▸ **Brief**
Every line below that holds the string "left" should be copied out.

Top of Data excerpts

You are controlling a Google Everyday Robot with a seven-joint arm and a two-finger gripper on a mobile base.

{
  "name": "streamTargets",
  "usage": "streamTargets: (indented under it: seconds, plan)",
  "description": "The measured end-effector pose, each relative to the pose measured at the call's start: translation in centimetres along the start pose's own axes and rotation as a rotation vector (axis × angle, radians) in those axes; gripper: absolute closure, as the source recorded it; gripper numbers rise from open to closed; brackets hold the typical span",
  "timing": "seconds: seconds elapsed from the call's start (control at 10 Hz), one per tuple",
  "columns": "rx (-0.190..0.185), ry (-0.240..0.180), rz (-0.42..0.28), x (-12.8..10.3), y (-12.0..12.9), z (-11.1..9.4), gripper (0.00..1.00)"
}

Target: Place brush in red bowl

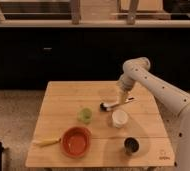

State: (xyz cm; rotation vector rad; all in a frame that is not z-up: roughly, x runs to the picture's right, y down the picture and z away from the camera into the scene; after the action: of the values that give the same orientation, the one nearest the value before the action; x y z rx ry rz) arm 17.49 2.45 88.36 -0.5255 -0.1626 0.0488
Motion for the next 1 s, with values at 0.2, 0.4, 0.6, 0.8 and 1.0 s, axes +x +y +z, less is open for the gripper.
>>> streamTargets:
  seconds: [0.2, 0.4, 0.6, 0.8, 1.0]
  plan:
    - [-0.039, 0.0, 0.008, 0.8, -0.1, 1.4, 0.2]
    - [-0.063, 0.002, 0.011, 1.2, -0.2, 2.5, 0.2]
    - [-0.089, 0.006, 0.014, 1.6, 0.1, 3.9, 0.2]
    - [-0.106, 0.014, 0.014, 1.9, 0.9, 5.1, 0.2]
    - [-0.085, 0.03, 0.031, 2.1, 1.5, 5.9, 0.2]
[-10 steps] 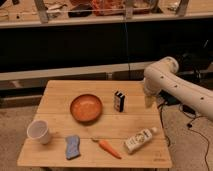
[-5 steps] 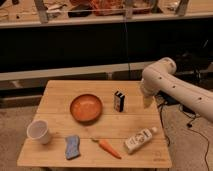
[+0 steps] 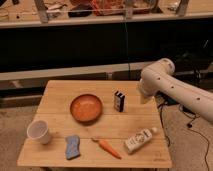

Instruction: Knock the eraser over

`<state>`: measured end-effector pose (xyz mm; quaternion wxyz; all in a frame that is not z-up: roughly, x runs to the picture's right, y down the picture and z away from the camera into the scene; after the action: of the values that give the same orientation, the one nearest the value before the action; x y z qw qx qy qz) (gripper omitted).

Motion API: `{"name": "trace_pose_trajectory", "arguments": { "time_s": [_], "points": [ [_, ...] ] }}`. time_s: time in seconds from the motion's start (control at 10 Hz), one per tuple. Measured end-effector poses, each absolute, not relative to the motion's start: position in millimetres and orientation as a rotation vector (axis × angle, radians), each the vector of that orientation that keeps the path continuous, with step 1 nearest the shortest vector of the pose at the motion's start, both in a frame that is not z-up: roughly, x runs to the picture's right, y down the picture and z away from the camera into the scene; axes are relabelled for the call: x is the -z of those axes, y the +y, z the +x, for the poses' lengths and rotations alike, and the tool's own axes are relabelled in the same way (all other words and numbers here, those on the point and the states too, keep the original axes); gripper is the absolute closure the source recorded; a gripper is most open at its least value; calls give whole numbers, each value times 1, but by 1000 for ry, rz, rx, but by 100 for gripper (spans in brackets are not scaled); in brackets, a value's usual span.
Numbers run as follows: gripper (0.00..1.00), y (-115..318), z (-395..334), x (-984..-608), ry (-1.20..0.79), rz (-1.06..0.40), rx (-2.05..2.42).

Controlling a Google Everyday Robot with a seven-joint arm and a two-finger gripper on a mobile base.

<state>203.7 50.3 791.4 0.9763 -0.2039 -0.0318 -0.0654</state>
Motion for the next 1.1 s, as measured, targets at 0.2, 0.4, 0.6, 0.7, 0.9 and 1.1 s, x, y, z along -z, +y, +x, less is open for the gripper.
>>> {"name": "trace_pose_trajectory", "arguments": {
  "time_s": [0.2, 0.4, 0.6, 0.7, 0.9, 1.1],
  "points": [
    [69, 50, 200, -793, -74, -410, 138],
    [92, 52, 195, -798, -97, -414, 141],
    [99, 53, 185, -803, -111, -418, 155],
    [99, 53, 175, -806, -122, -422, 168],
    [99, 52, 159, -811, -136, -425, 191],
    [99, 53, 150, -815, -150, -428, 205]
  ]
}}
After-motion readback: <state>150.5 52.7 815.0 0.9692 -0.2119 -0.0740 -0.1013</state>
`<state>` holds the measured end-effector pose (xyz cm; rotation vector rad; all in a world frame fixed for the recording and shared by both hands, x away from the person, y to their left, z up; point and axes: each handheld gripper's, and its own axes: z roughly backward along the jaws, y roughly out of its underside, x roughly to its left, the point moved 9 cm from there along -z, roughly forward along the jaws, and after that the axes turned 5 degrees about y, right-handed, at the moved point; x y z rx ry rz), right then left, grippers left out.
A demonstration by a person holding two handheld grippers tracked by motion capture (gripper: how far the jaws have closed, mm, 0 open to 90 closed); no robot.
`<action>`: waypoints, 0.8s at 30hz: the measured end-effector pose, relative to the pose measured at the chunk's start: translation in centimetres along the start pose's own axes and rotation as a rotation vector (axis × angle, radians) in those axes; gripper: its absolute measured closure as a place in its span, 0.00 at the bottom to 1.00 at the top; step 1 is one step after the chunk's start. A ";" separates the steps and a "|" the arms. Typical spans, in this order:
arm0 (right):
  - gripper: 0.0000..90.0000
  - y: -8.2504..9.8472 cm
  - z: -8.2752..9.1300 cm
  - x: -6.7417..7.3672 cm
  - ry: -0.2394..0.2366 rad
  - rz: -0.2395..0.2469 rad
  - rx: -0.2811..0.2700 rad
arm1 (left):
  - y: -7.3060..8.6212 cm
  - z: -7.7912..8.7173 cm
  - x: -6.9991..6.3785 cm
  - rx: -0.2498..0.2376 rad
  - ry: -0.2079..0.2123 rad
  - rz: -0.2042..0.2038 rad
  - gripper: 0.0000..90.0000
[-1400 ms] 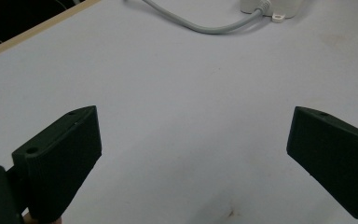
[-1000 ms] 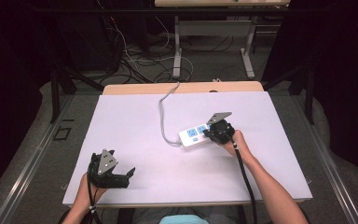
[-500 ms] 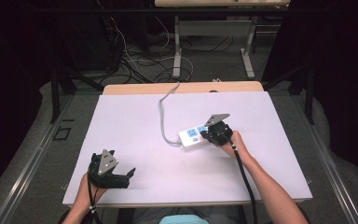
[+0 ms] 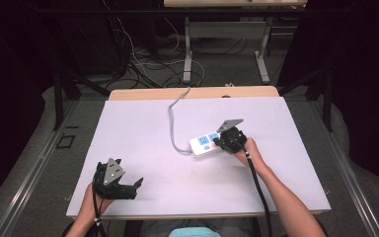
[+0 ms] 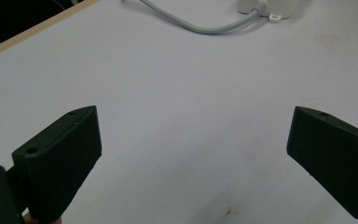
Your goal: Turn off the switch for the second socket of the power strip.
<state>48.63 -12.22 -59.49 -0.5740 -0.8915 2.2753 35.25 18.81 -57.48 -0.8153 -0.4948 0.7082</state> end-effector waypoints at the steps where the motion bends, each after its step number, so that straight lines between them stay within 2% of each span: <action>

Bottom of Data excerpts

▸ **Answer box**
`<state>` holds the measured end-effector pose (xyz cm; rotation vector rad; all in a world frame fixed for the recording and shared by both hands, x away from the person, y to their left, z up; point and axes: each handheld gripper's, and its own axes: z roughly backward along the jaws, y roughly out of its underside, x roughly to its left, the point moved 9 cm from there along -z, roughly forward along the jaws, and after that the axes turned 5 degrees about y, right-handed, at the moved point; x y z rx ry rz), right then left, grippers left out.
arm1 (left):

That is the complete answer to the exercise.